En el campo nacional no son pocos los que creen, erróneamente, que para combatir a Milei en el terreno político no hay otro remedio más que imitarlo. Que sólo se lo puede contrarrestar utilizando sus mismas armas, sin advertir que esa vía conduce a retroalimentar el mismo mecanismo de la fragmentación que ellos promueven. Justamente, aquello que es imprescindible contrarrestar y superar para reconstruir, en el campo político, las bases del movimiento nacional.
A la fuerza que promueve el conflicto y los enfrentamientos es necesario oponerle una fuerza que, hoy más que nunca, promueva la unidad. Recurriendo, por la positiva, a los valores, emociones, propuestas y programas que funcionan como antídotos al veneno propagado por Milei. Y que adquieran la capacidad de transformarse en banderas convocantes de la unidad nacional, dejando en un segundo plano las diferencias que a la luz de la gravedad de lo que acontece en el país, deberían abandonarse. ¿Se encuentra la dirigencia nacional a la altura de semejante desafío?

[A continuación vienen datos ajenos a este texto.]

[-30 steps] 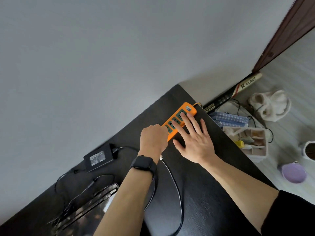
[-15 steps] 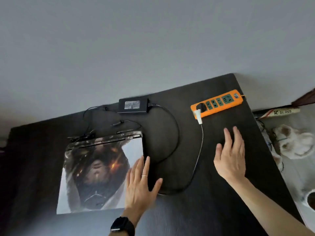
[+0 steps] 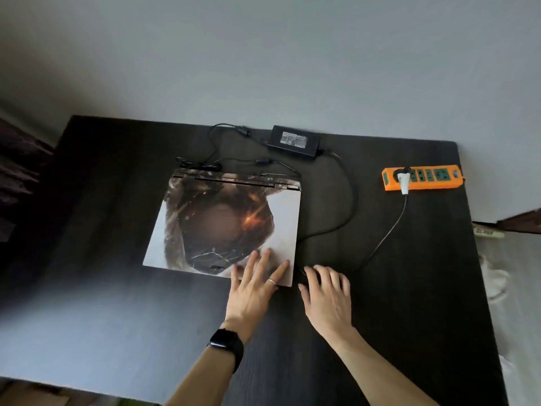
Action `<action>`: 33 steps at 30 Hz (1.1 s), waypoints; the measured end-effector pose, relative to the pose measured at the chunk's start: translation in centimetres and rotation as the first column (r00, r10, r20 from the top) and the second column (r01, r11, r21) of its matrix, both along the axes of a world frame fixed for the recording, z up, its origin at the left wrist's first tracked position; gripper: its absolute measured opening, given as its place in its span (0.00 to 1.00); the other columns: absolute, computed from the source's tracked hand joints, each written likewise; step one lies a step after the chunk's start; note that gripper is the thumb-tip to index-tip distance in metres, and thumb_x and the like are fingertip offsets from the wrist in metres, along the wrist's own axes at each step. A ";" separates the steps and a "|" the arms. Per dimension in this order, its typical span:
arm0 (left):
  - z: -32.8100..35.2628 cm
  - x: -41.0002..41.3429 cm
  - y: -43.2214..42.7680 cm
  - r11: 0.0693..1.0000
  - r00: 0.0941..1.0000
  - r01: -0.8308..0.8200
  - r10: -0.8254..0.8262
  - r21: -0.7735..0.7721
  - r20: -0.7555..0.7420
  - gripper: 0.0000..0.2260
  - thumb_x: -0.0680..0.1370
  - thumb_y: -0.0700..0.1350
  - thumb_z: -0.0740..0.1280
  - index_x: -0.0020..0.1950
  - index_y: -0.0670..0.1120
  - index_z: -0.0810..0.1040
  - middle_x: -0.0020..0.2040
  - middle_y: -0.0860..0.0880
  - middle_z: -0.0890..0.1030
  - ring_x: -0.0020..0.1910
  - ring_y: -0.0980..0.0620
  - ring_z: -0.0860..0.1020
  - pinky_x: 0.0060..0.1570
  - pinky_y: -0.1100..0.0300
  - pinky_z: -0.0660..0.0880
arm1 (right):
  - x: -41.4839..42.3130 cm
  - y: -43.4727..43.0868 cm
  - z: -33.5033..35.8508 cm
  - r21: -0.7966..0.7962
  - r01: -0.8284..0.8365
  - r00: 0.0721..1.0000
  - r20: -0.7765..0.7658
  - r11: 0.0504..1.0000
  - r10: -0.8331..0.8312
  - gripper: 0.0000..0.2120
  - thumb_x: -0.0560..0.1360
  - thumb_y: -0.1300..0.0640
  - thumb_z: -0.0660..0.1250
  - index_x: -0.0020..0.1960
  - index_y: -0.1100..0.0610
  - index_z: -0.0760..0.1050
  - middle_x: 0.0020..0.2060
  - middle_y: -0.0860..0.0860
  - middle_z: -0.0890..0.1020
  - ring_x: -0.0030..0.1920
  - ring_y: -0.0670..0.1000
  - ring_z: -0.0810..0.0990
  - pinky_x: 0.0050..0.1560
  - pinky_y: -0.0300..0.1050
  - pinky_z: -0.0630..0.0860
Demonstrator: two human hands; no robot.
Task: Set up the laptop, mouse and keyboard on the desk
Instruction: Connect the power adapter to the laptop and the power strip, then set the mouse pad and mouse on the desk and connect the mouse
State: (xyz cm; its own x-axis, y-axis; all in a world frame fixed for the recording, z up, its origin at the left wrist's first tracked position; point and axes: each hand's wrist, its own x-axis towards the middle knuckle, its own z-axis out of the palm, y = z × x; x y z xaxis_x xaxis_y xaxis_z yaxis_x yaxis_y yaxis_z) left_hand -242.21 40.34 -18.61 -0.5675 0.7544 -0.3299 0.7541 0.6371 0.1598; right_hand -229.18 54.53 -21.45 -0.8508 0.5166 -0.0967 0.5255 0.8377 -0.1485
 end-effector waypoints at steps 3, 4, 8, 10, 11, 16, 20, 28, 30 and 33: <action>0.8 -1.5 -1.5 0.996 0.995 0.084 -0.086 -0.043 -0.042 0.36 0.72 0.49 0.74 0.75 0.64 0.62 0.76 0.47 0.67 0.72 0.38 0.68 0.55 0.26 0.70 | -1.9 -0.2 1.1 0.031 0.022 0.997 0.071 0.999 -0.024 0.12 0.73 0.51 0.74 0.55 0.52 0.80 0.44 0.52 0.82 0.46 0.55 0.80 0.45 0.53 0.75; 0.9 -1.9 -1.7 0.993 0.993 0.100 -0.103 -0.062 -0.049 0.37 0.70 0.47 0.76 0.75 0.63 0.63 0.75 0.46 0.68 0.71 0.37 0.69 0.52 0.26 0.71 | -2.1 -0.2 1.3 0.036 0.044 0.994 0.098 0.998 -0.047 0.11 0.73 0.52 0.74 0.54 0.51 0.79 0.43 0.52 0.81 0.45 0.55 0.80 0.44 0.53 0.75; 0.7 -2.0 -1.6 0.992 0.991 0.107 -0.112 -0.069 -0.072 0.46 0.63 0.38 0.79 0.75 0.61 0.64 0.75 0.45 0.68 0.70 0.35 0.69 0.51 0.23 0.69 | -0.9 1.0 2.3 0.060 0.183 0.966 0.174 0.981 -0.190 0.11 0.76 0.49 0.69 0.58 0.47 0.76 0.47 0.50 0.80 0.50 0.53 0.78 0.49 0.52 0.74; 0.4 -2.1 -1.7 0.990 0.990 0.110 -0.116 -0.084 -0.074 0.46 0.62 0.38 0.79 0.75 0.62 0.63 0.75 0.46 0.67 0.71 0.35 0.69 0.51 0.23 0.68 | 0.3 2.0 2.8 0.059 0.270 0.937 0.216 0.961 -0.276 0.12 0.78 0.46 0.65 0.60 0.45 0.74 0.53 0.49 0.79 0.56 0.52 0.77 0.55 0.52 0.74; 0.0 -2.1 -1.8 0.988 0.989 0.115 -0.123 -0.100 -0.077 0.45 0.63 0.39 0.79 0.74 0.63 0.63 0.75 0.46 0.67 0.71 0.36 0.69 0.51 0.23 0.68 | 1.1 2.5 3.1 0.062 0.307 0.919 0.239 0.950 -0.313 0.13 0.78 0.45 0.64 0.62 0.44 0.73 0.55 0.48 0.78 0.58 0.51 0.76 0.57 0.52 0.73; 0.2 -1.1 -1.0 0.995 1.000 0.022 -0.023 -0.095 -0.011 0.39 0.77 0.39 0.67 0.78 0.66 0.49 0.81 0.50 0.47 0.78 0.38 0.51 0.63 0.26 0.61 | 3.8 5.9 4.6 0.083 0.414 0.863 0.280 0.906 -0.420 0.14 0.78 0.44 0.65 0.63 0.40 0.72 0.62 0.47 0.75 0.64 0.50 0.71 0.60 0.49 0.72; 3.3 2.4 -0.1 0.983 0.985 -0.112 0.129 -0.148 0.112 0.34 0.78 0.39 0.60 0.80 0.57 0.48 0.80 0.50 0.41 0.78 0.41 0.42 0.70 0.35 0.60 | 4.9 6.2 5.9 0.018 0.387 0.886 0.270 0.922 -0.377 0.23 0.77 0.43 0.67 0.70 0.43 0.69 0.66 0.48 0.74 0.66 0.51 0.72 0.60 0.48 0.73; 7.7 8.1 -6.7 0.875 0.836 -0.481 0.473 -0.044 0.278 0.21 0.79 0.49 0.56 0.73 0.61 0.68 0.73 0.56 0.69 0.72 0.49 0.67 0.69 0.51 0.65 | 2.9 -2.9 9.2 -0.327 0.031 0.999 -0.011 0.945 -0.036 0.14 0.76 0.50 0.69 0.61 0.48 0.79 0.63 0.47 0.78 0.63 0.53 0.75 0.57 0.48 0.75; 8.9 8.8 -9.9 0.792 0.757 -0.610 0.591 -0.022 0.278 0.21 0.79 0.50 0.56 0.72 0.61 0.69 0.70 0.58 0.72 0.70 0.50 0.69 0.66 0.52 0.68 | 1.8 -6.5 10.6 -0.394 -0.109 0.990 -0.121 0.913 0.066 0.11 0.76 0.52 0.69 0.58 0.48 0.81 0.62 0.46 0.79 0.63 0.52 0.75 0.60 0.47 0.74; 10.5 9.7 -15.3 0.662 0.647 -0.748 0.712 0.046 0.274 0.20 0.79 0.50 0.57 0.71 0.60 0.70 0.68 0.56 0.74 0.67 0.49 0.71 0.63 0.52 0.71 | 0.7 -12.1 12.9 -0.436 -0.316 0.946 -0.212 0.843 0.245 0.11 0.78 0.51 0.67 0.58 0.47 0.82 0.62 0.44 0.79 0.64 0.49 0.73 0.63 0.42 0.70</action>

La política como ejercicio que propicia la unidad y la integración de lo diverso en función de un proyecto de Nación inclusivo se enfrenta hoy con la política convertida en una técnica de manipulación de las emocionalidades negativas, cuyo objetivo es alimentar la fragmentación y las divisiones, para imponer un modelo económico diseñado para el beneficio de unas minorías. Reaparece así con una fuerza inusitada el viejo conflicto, presente como constante a lo largo de nuestra historia, derivado del antagonismo integración versus desintegración. Quizás lo novedoso que trae consigo la nueva derecha en la Argentina sea, en lo político, la agresividad, el quebrantamiento de los códigos que regulan la convivencia democrática y la ausencia completa de límites para ejercer la manipulación indiscriminada de las emocionalidades negativas que les sirven a sus objetivos. Y que no encuentra aún en la dirigencia la capacidad de articular una resistencia que le ponga freno y le impida seguir avanzando con su plan de desmantelamiento del país y del Estado.